To create a profit prediction model considering Customers' Ratings and Customers' Age for the top four brands based on quantity sold, the initial step is to filter the transaction data for these specific brands. Let's assume the top four brands are A, B, C, and D based on the quantity sold.
Filter Transaction Data:
Extract data entries corresponding to transactions involving brands A, B, C, and D. This filtering ensures that the analysis focuses exclusively on the top four brands based on quantity sold.
Regression Analysis:
Perform a regression analysis using Customers' Ratings and Customers' Age as independent variables and profit as the dependent variable.

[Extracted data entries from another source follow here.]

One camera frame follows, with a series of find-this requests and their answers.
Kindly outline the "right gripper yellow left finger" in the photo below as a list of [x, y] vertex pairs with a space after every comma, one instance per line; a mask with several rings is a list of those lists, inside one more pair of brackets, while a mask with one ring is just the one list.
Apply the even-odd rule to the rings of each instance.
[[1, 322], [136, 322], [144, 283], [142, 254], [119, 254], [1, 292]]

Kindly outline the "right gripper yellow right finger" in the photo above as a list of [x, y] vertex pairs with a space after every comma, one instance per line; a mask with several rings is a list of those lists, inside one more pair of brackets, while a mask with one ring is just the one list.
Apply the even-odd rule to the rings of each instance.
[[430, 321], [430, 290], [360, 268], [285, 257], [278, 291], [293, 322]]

Utilize statistical software to assess the significance of these variables.
Variable Selection:
Retain only the significant variables in the final model. If both Customers' Ratings and Customers' Age are statistically significant, they will be included. If either or both of them are not significant, they may be excluded from the final model.
Model Description:
The final model, based on the regression analysis output, will accurately describe the relationship between the significant variables (Customers' Ratings and/or Customers' Age) and profit for the top four brands. The model will provide insights into how these customer-related factors contribute to profit variations for the selected brands.
In conclusion, the profit prediction model will be tailored to the top four brands, considering only the significant variables, which may include Customers' Ratings and/or Customers' Age.